> **ASSIGNED TASK**: Only an exact repetition is needed: the lines from the start of the listing below through the line that contains "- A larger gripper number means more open", pictures omitted.

> **RECORDED INFORMATION**:
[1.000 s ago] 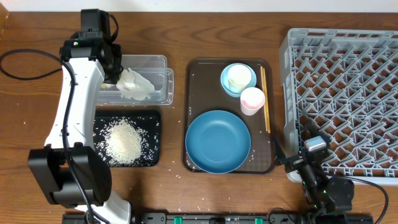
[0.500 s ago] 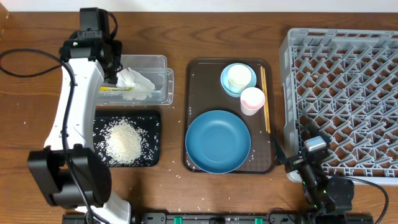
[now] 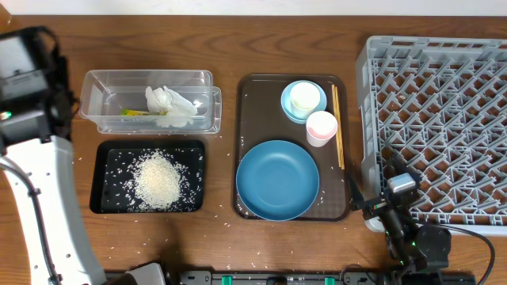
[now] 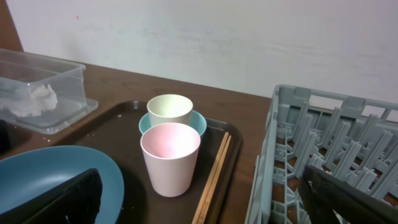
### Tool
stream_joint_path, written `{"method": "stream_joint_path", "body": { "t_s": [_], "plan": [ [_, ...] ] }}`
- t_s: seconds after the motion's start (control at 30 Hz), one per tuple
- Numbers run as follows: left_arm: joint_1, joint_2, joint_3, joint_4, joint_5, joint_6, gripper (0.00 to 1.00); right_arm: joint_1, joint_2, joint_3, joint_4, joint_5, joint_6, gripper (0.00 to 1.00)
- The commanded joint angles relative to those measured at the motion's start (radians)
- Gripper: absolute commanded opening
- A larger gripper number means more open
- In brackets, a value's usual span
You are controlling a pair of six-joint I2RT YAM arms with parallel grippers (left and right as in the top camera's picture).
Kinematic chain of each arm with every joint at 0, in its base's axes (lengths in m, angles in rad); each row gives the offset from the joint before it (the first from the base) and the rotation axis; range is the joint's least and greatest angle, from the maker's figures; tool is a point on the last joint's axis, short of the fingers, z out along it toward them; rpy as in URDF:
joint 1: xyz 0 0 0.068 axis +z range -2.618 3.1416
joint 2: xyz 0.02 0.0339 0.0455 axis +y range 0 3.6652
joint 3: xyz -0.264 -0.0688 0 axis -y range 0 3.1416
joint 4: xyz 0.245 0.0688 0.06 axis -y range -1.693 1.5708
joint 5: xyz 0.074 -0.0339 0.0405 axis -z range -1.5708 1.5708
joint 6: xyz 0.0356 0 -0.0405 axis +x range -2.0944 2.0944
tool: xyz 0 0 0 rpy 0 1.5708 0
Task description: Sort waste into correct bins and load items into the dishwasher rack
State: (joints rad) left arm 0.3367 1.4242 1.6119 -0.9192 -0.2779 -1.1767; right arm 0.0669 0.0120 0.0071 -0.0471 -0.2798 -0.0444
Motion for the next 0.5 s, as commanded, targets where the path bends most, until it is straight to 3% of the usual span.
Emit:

> **COMPLETED EXERCISE**:
[1.000 s ago] 
[0.500 s ago] 
[now] 
[now] 
### Tool
stream_joint_path, written `{"method": "stream_joint_path", "body": { "t_s": [_], "plan": [ [_, ...] ] }}`
- t_s: seconds after the motion's start (control at 30 Hz), one per tuple
- Numbers run as follows: left_arm: joint_1, joint_2, joint_3, joint_4, joint_5, joint_6, gripper (0.00 to 1.00); right_arm: joint_1, joint_2, joint_3, joint_4, joint_5, joint_6, gripper (0.00 to 1.00)
- The commanded joint angles relative to those measured at the motion's start (radians)
- Gripper: absolute commanded opening
- A larger gripper number means more open

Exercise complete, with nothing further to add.